The bestselling author of Everything Happens for a Reason (And Other Lies I've Loved) asks, how do you move forward with a life you didn't choose?

Hailed by Glennon Doyle as 'the Christian Joan Didion', Kate Bowler used to accept the modern idea that life is an endless horizon of possibilities, a series of choices which if made correctly, would lead us to a place just out of our reach. A beach body by summer. A trip to Disneyland around the corner.
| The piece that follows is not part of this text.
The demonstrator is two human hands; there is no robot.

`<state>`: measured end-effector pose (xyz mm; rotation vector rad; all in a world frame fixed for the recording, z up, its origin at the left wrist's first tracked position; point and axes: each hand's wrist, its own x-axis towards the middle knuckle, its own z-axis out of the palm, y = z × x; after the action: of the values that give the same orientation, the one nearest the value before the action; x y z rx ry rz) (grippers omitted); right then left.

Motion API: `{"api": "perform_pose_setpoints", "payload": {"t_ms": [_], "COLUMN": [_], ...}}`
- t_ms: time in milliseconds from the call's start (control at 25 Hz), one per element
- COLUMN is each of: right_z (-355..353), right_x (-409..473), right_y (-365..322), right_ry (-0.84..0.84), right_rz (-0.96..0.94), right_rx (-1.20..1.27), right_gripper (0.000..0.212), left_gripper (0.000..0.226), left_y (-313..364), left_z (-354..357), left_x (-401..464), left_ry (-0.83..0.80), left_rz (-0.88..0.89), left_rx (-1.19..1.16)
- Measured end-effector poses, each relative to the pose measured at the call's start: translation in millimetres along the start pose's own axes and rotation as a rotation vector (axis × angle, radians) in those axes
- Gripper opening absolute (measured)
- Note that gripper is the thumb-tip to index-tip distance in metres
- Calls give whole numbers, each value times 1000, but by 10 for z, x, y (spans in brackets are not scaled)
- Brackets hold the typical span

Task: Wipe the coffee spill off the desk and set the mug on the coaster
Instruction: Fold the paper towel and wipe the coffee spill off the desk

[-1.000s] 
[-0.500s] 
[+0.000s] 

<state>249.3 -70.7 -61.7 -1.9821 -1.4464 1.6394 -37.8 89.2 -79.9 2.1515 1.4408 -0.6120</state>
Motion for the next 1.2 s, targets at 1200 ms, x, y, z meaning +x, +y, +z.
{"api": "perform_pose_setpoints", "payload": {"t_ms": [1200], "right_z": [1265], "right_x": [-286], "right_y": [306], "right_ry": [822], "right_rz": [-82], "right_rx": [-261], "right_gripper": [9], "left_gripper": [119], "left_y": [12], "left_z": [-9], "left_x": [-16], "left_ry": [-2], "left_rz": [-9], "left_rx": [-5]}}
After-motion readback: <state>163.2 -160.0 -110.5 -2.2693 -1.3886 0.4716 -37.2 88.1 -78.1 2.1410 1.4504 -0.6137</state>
A promotion on the horizon. But then at thirty-five she was diagnosed with stage IV colon cancer, and now she has to ask one of the most fundamental questions of all: How do we create meaning in our lives when the life we hoped for is put on hold indefinitely?In No Cure for Being Human, Kate searches for a way forward as she mines the wisdom (and absurdity) of our modern 'best life now' advice industry, which offers us exhausting positivity, trying to convince us that we can out-eat, out-learn and out-perform our humanness. With dry wit and unflinching honesty she grapples with her cancer diagnosis, her ambition and her faith and searches for some kind of peace with her limitations in a culture that says that anything is possible.

Frank and funny, dark and wise, Kate's irreverent, hard-won observations in No Cure For Being Human chart a bold path towards learning new ways to live.